** WHAT IS EXPECTED **
Going from the line that contains "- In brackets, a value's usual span" through the last line of the records, set down each line again exactly, both included, with pictures left out.

** MATERIAL FOR THE TASK **
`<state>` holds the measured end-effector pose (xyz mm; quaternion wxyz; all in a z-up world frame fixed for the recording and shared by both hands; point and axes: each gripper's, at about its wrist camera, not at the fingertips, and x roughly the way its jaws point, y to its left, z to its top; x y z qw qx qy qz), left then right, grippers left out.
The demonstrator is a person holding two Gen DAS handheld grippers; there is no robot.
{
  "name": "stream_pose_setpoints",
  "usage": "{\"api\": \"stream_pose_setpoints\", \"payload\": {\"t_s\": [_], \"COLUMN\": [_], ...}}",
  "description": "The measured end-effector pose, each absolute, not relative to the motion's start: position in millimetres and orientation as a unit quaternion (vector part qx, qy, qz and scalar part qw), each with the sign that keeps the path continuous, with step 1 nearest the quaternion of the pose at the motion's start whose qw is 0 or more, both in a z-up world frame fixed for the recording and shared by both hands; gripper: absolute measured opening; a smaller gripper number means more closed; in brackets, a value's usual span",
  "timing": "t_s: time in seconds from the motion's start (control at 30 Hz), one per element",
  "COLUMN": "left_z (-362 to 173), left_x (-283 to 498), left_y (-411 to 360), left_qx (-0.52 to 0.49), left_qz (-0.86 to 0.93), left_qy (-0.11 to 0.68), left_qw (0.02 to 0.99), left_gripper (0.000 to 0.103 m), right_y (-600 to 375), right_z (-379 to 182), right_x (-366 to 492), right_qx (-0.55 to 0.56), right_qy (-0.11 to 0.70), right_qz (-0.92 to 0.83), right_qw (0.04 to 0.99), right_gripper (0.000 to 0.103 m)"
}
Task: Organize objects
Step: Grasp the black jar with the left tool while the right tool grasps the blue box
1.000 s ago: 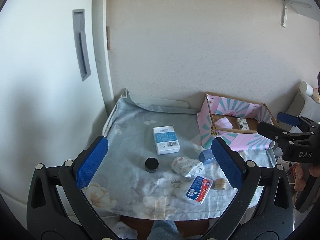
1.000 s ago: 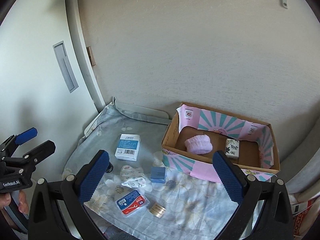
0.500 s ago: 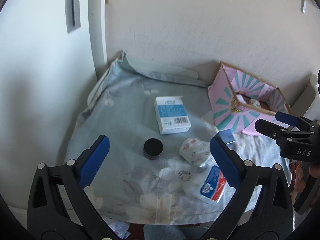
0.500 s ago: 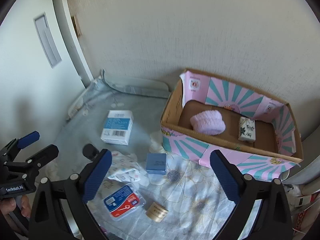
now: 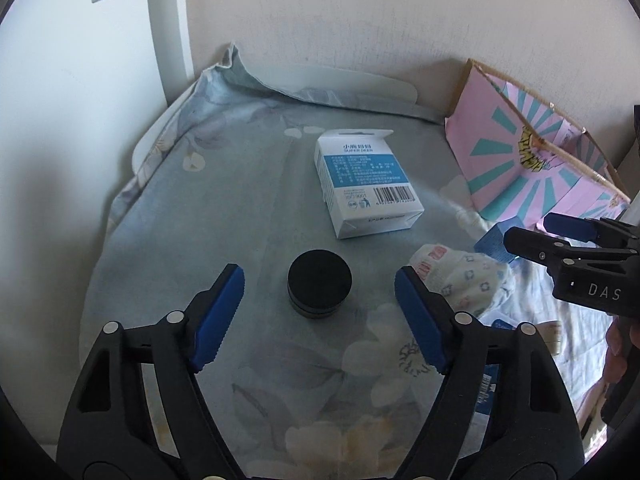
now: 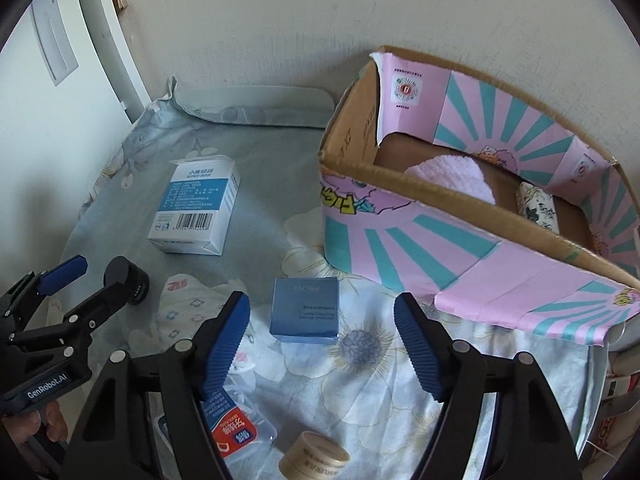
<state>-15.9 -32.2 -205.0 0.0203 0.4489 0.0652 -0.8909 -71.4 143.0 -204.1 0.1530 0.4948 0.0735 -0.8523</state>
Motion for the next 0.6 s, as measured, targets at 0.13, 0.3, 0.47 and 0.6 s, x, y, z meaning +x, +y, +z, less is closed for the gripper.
{"api": "stream_pose_setpoints", "payload": {"t_s": [0.13, 0.3, 0.47, 0.6], "left_z": [-215.5, -225.6, -231.7, -233.5], "left_x": [-21.3, -25.2, -26.5, -26.2], "left_y": [-33.0, -33.7, -34.9, -33.8], "left_qx": [0.457, 0.466, 0.472, 0.467], "left_qz": [-0.887, -0.883, -0.880, -0.883], "left_qy": [0.065, 0.063, 0.056, 0.051], "left_qw": [0.020, 0.019, 0.019, 0.017], "left_gripper": [0.064, 0.053, 0.040, 0.034], "right_y": [142.4, 139.7, 136.3, 133.0], "right_z": [-214.0, -222.6, -230.3, -232.2], "right_x": [-77.0, -80.4, -81.5, -81.9], "right_qx": [0.504, 0.513, 0.523, 0.524], "right_qy": [0.070, 0.070, 0.069, 0.073], "right_qz": [-0.847, -0.841, -0.834, -0.832], "right_qw": [0.152, 0.155, 0.163, 0.165], "right_gripper": [0.064, 0.057, 0.041, 0.036]}}
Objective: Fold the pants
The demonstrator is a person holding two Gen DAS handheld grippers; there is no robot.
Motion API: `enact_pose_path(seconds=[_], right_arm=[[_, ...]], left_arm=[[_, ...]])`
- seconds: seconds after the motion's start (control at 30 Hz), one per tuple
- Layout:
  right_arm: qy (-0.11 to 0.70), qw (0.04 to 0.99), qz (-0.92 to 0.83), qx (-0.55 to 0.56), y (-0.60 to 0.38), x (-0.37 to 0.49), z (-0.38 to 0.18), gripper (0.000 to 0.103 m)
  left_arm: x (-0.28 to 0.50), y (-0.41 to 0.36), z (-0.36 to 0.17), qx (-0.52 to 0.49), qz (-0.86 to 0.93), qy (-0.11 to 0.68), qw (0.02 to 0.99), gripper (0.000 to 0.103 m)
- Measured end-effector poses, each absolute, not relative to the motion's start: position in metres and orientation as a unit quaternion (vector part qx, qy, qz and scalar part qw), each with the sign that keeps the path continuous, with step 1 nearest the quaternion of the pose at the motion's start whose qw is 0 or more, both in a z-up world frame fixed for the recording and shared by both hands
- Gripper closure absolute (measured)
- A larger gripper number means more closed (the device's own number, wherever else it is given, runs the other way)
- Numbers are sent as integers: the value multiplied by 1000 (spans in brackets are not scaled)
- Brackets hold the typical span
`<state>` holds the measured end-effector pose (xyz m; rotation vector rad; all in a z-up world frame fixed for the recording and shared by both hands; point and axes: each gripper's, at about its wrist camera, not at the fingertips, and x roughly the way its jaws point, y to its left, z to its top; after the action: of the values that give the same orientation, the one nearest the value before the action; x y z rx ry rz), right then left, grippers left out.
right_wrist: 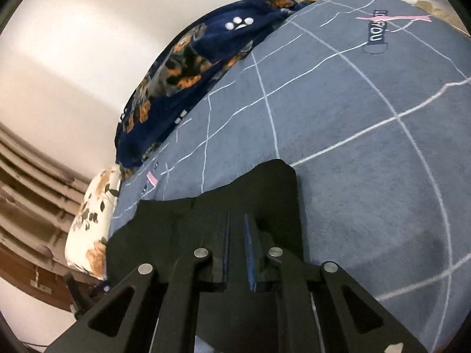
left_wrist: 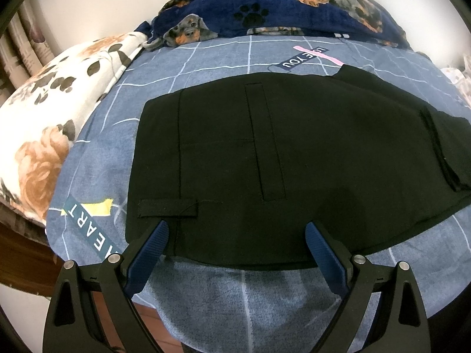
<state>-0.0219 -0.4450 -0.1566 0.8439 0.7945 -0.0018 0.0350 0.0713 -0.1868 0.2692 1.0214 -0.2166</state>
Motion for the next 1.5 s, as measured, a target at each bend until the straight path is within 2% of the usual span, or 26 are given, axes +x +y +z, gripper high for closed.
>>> enact_pose_path(seconds=[0.2, 0.27, 0.5, 0.57, 0.7, 0.93, 1.0, 1.1, 1.23, 1.33, 1.4, 1.5], right_arm=[[377, 839, -2, 393, -459, 1, -168, 92], [391, 826, -9, 406, -464, 3, -183, 103], [360, 788, 19, 498, -480, -4, -206, 103], [342, 794, 25, 502, -481, -5, -200, 98], [338, 792, 15, 508, -490, -4, -200, 101], [323, 743, 10, 586, -510, -10, -224, 103], [304, 756, 10, 579, -509, -18, -215, 93], [265, 784, 57, 559, -499, -42, -192, 93], [284, 790, 130, 527, -475, -71, -187, 93], [311, 786, 143, 515, -459, -90, -202, 93], [321, 782, 133, 518, -455, -97, -215, 101], [306, 783, 124, 528, -456, -105, -224, 103]], left_arm=[[34, 67, -188, 137, -96, 485, 858, 7], [35, 66, -189, 140, -94, 484, 859, 7], [34, 66, -189, 142, -93, 482, 859, 6], [34, 66, -189, 141, -93, 483, 859, 6], [34, 66, -189, 143, -93, 482, 859, 6], [34, 66, -189, 143, -92, 482, 859, 6], [34, 65, -189, 142, -93, 483, 859, 6], [34, 65, -189, 140, -93, 483, 859, 6], [34, 65, -189, 141, -93, 482, 859, 6], [34, 65, -189, 139, -94, 483, 859, 6], [36, 65, -189, 135, -93, 484, 859, 6], [39, 67, -184, 124, -88, 483, 862, 6]])
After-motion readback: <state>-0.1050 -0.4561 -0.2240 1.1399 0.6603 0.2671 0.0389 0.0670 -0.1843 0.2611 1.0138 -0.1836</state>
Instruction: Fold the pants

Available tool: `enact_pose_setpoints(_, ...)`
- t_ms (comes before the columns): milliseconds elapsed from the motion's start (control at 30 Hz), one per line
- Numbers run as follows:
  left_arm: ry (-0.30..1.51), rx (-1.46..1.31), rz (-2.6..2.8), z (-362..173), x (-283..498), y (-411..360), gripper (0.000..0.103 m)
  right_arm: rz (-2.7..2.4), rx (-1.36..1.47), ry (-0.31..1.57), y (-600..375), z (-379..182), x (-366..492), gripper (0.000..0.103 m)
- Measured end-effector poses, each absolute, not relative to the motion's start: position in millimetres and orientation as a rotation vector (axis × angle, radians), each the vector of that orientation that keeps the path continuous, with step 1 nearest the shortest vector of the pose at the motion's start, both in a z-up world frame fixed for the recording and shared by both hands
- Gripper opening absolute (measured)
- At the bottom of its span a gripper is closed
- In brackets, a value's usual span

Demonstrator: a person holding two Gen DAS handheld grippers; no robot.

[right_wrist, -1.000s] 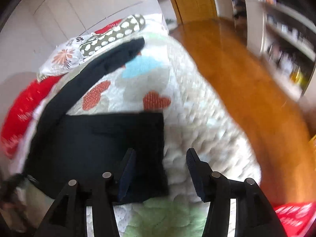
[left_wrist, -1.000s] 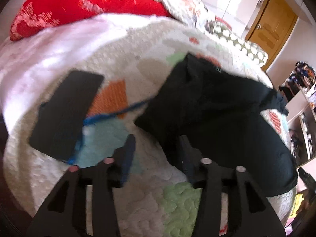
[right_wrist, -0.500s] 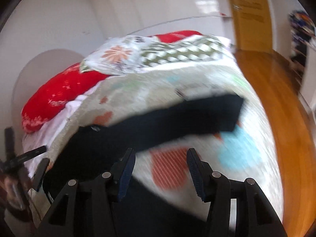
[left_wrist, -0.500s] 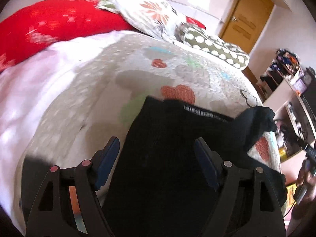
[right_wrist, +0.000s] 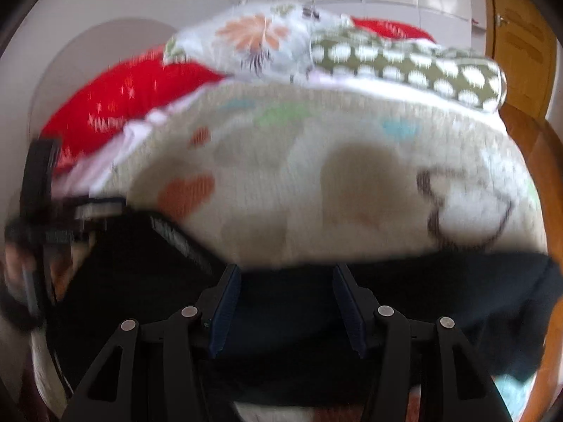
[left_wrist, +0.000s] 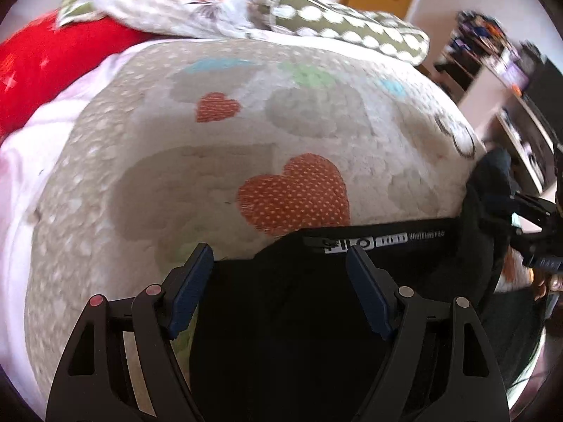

** SOLUTION TO THIS EXERCISE **
- In brackets, a value's usual span

Demonstrator: a person holding two Gen DAS handheld grippers; no robot.

[right_wrist, -1.000s] 
[left_wrist, -1.000s] 
[right_wrist, -0.500s] 
[left_wrist, -0.500s] 
[right_wrist, +0.000s] 
[left_wrist, +0.000s] 

This exercise requires nothing more.